The Hillsboro Pharmacy and Fountain has been serving residents of the greater Hillsboro area for more than a century. Founded in 1873 by Dr. F.A. Bailey, the Hillsboro Pharmacy offers up-to-date medications and merchandise for every need and budget alongside burgers and shakes. Fill your prescription and your stomach. A milkshake sounds like just what the doctor ordered.
Hillsboro is about 30 minutes outside of Portland, but it has a history all its own. The city has nine sites on the National Register of Historical Places. These include Old Scotch Church, completed in 1876 and Imbrie Farm, which includes a house built in 1866.
Oregon is the second largest hops producing state in the US. So, it’s only fitting that Hillsboro’s pro baseball team replaced the Portland Beavers in 2012 to become the Hillsboro Hops.
What says summertime more than ice cream trucks and running through sprinklers? In Hillsboro it’s wandering minstrels and giant turkey legs. For 13 days each summer the Oregon Renaissance Festival of Hillsboro offers just this. Festival-goers can offer tokens to their favorite jousting knights, peruse the handmade artisan crafts, and chow down on steaks on a stake.

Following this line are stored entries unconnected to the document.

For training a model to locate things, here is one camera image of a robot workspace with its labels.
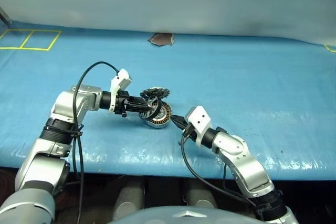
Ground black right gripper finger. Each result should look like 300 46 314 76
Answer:
171 114 188 126
174 120 188 131

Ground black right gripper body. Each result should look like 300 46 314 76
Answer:
180 123 197 143

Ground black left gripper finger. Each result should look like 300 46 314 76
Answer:
128 104 153 113
128 97 153 108

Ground grey robot torso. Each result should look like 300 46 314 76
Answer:
109 206 266 224

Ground brown torn cover patch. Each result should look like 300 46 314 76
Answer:
147 32 176 47

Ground silver motor stator copper windings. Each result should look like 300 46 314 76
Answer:
144 102 174 131

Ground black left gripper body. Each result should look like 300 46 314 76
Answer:
114 91 131 119

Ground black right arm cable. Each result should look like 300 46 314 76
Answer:
180 129 264 216

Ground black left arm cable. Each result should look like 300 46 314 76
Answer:
73 61 120 224

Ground yellow tape double square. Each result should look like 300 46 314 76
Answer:
0 29 62 51

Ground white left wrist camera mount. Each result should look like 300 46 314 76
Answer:
109 68 133 115

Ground dark brown rounded shape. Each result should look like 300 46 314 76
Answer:
0 167 24 206

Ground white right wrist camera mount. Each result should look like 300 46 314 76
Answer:
184 105 213 148

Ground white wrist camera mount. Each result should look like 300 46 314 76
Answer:
109 68 133 115
184 105 213 148

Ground finned black motor rotor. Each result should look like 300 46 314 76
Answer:
138 87 172 120

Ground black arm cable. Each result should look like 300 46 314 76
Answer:
180 129 264 216
73 61 120 224

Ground grey metal bar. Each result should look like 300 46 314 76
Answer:
0 5 13 27

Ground blue plastic table cover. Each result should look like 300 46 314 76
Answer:
0 19 336 183

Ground grey rounded robot leg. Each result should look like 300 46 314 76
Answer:
113 177 146 221
183 178 219 209

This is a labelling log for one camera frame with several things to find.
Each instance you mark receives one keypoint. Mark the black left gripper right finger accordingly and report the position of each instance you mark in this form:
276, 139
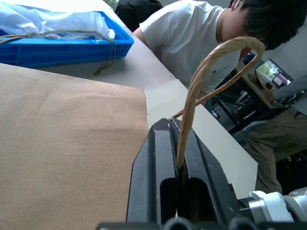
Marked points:
206, 172

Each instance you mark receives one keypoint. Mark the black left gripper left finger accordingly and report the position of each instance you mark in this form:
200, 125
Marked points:
144, 172

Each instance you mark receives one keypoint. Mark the brown paper bag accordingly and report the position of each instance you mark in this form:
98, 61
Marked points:
67, 143

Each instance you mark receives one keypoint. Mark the grey office chair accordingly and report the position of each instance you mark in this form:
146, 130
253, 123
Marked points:
247, 131

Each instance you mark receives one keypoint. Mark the wooden office desk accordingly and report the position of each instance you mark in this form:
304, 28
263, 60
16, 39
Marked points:
257, 89

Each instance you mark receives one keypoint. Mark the computer monitor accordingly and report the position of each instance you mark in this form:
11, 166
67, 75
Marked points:
275, 74

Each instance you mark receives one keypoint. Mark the person in white t-shirt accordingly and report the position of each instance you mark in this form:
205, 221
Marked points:
187, 36

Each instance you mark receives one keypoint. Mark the blue plastic crate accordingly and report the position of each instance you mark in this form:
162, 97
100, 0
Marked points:
72, 51

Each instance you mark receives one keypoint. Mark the white plastic bags in crate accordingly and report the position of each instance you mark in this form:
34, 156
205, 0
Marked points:
72, 22

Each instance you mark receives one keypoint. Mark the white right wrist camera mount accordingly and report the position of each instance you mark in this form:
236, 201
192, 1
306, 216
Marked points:
271, 207

Hillsboro has produced athletes who have gone on to represent their country (and city) in the most prestigious competition in the world. Several Olympic medalists including Josh Inman and Thomas Garrigus grew up in Hillsboro.
This city has the seventh lowest crime rate of Oregon’s 20 biggest cities.

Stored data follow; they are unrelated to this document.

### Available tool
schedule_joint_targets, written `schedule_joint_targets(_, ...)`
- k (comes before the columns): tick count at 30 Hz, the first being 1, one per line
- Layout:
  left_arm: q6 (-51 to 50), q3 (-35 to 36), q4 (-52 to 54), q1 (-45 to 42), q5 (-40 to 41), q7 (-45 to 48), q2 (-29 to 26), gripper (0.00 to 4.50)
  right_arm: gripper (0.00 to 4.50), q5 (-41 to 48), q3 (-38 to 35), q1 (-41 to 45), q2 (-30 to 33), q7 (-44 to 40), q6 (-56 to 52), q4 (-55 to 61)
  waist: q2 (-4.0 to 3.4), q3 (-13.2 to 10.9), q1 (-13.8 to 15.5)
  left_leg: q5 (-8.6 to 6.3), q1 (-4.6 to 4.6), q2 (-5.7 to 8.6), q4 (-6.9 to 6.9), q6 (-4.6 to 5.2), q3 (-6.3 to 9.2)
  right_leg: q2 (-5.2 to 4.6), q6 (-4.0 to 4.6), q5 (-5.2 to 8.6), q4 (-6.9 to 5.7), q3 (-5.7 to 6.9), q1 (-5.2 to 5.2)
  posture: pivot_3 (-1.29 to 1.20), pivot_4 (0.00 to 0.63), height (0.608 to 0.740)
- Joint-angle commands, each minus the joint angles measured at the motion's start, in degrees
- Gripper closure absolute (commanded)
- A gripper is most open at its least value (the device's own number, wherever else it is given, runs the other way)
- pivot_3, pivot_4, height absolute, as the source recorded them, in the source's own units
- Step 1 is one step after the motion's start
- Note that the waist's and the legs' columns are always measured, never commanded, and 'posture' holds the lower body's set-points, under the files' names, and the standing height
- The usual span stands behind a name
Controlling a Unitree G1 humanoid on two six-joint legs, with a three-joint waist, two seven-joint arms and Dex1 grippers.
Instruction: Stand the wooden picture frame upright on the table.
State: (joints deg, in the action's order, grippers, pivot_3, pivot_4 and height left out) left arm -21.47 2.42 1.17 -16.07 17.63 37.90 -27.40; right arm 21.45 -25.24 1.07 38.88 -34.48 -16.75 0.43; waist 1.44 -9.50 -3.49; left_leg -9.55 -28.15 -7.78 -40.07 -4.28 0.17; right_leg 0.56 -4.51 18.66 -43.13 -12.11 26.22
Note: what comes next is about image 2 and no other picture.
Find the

If you’ve ever found yourself distracted by something shiny then the Rice Northwest Museum of Rocks and Minerals is for you (and your family). The museum displays gems, fossils, meteorites, crystals, lapidary specimens, petrified wood, and much more in themed galleries. The Northwest Mineral Gallery even features the world's largest "opal"-filled thunder egg.
Hillsboro has the fifth most affordable housing market, beating out Portland which ranked seventh. Hillsboro housing market lists 35.5 percent of houses within the $290,994 price range of a homebuyer earning the median income of $64,943.
The Jackson Bottom Wetlands Preserve offers a peaceful retreat into nature for those needing a break from city life. The reserve is home to upland ash and fir forests along with thousands of ducks and geese, deer, otters, beavers, herons and eagles. Go for a walk along the trails or break out those binoculars and take up bird watching.
You can expect dinner and a show at this historic building. Reopened in 2008 the theater hosts films, live performances, live music, and it has its own bistro. Originally built in 1888 as the First National Bank of Hillsboro, the theater continues to be a good place to put your money.
Hillsboro is a car dependent city with a walk score of 41. It has the 18th shortest commute of Oregon’s 20 biggest cities with an average of 24.7 minutes for workers 16 and older. At least it’s not Gresham with a commute of 26.9. If you want to ride into Portland you might be better off taking the blue line on the MAX, part of the metro area’s public transportation.